> [TASK BRIEF]: All the lines below need retyping exactly, apart from the images.

──────

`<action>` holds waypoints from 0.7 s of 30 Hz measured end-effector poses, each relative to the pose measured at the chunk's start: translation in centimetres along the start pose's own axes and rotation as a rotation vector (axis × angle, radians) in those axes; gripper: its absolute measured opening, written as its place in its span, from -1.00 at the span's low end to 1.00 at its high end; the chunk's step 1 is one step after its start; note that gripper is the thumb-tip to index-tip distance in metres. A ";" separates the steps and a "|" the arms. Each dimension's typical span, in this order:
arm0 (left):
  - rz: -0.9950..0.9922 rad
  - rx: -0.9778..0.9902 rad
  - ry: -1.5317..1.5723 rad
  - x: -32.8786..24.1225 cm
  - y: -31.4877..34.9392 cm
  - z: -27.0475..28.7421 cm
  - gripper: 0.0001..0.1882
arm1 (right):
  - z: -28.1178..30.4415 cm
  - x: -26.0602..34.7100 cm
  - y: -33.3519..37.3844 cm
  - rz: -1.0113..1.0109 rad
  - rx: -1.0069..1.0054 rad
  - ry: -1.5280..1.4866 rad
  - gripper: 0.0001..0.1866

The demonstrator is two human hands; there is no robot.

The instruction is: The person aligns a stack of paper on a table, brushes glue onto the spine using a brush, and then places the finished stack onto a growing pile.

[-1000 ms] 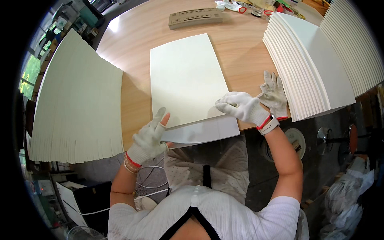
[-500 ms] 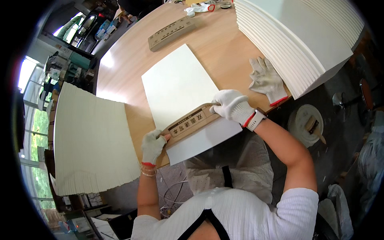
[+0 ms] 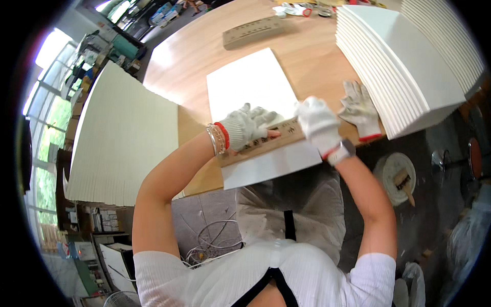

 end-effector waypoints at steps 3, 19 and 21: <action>0.070 0.018 0.145 0.9 0.1 0.3 0.21 | -2.1 8.2 1.1 0.434 0.059 -0.305 -0.92; -0.016 0.123 0.166 0.9 0.4 1.4 0.25 | 0.9 1.1 1.0 0.514 0.381 -0.192 -0.93; 0.026 0.114 0.208 0.9 0.4 1.5 0.26 | 3.9 -5.1 1.5 0.330 0.349 -0.006 -0.88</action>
Point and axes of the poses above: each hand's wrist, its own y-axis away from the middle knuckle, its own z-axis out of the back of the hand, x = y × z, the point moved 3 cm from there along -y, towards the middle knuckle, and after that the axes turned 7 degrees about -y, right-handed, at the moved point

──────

> [RESPONSE TO THE TASK]:
`<action>` holds waypoints from 0.7 s of 30 Hz measured end-effector poses, each relative to the pose measured at the chunk's start: translation in centimetres along the start pose's own axes and rotation as a rotation vector (axis × angle, radians) in those axes; gripper: its absolute measured opening, written as its place in its span, from -1.00 at the span's low end to 1.00 at its high end; the chunk's step 1 is one step after its start; note that gripper is the thumb-tip to index-tip distance in metres. A ";" separates the steps and a "|" the arms. Each dimension's typical span, in this order:
arm0 (left):
  - rz: -0.9950..0.9922 rad
  - rx: -0.9778..0.9902 rad
  - ry: -1.5317..1.5723 rad
  - x: -32.8786..24.1225 cm
  - y: -31.4877..34.9392 cm
  - z: -27.0475..28.7421 cm
  - gripper: 0.0001..0.1882
arm1 (right):
  - z: -28.1178..30.4415 cm
  - x: -26.0602..34.7100 cm
  - y: -33.3519..37.3844 cm
  - rz: -1.0113..1.0109 rad
  - rx: -1.0069..1.0054 rad
  - ry: -1.5280..1.4866 rad
  - gripper: 0.0001..0.1866

The demonstrator is two human hands; there is no robot.

The instruction is: The person aligns a stack of paper on a table, brushes glue onto the spine using a brush, and then places the finished stack onto a growing pile.

[-1000 ms] 
[-500 ms] 
[+0 ms] 

 end-effector waypoints at steps 3, 19 and 21: <action>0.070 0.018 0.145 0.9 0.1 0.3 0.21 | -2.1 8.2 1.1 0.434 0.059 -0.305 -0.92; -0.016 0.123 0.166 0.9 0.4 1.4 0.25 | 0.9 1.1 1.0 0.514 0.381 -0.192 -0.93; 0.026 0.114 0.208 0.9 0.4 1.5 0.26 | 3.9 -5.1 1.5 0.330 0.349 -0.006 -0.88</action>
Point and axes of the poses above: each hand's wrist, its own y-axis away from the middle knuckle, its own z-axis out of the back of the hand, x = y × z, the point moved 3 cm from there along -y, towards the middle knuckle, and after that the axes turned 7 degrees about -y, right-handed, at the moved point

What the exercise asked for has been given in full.